■ EXERCISE GOAL ■
The required answer is every line of the data containing the word "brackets".

"""

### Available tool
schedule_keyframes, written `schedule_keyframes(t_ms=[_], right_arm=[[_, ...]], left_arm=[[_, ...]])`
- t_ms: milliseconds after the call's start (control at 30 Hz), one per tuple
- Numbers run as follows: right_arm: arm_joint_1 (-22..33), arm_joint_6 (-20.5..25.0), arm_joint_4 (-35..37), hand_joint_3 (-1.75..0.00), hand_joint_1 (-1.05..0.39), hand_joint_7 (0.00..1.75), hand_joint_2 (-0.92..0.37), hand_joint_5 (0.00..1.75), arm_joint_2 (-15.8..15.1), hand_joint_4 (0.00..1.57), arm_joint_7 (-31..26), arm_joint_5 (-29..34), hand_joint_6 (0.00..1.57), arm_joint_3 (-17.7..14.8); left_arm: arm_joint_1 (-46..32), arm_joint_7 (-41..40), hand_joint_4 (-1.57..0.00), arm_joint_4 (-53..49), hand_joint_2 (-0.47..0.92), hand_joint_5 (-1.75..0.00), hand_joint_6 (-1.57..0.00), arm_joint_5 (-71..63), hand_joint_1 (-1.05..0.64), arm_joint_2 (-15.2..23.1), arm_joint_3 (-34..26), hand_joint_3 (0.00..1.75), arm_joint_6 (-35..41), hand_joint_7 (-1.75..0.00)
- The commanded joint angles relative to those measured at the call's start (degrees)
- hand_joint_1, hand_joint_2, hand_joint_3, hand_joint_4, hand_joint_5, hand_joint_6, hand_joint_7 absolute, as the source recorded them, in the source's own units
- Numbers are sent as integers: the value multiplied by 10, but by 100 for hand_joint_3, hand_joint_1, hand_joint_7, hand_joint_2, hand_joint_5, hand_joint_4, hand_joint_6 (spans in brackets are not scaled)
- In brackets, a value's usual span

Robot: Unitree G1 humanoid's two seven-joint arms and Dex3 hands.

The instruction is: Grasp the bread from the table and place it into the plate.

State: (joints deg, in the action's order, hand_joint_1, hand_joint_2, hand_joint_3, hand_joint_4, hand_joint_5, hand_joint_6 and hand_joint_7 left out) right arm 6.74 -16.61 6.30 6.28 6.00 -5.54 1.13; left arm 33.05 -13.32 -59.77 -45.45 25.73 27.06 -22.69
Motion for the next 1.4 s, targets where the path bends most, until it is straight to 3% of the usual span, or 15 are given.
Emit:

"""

■ OUTPUT OF THE TASK ■
- Numbers are sent as integers: the value multiplied by 10, but by 100 for hand_joint_3, hand_joint_1, hand_joint_7, hand_joint_2, hand_joint_5, hand_joint_4, hand_joint_6 (spans in brackets are not scaled)
- In brackets, a value's usual span

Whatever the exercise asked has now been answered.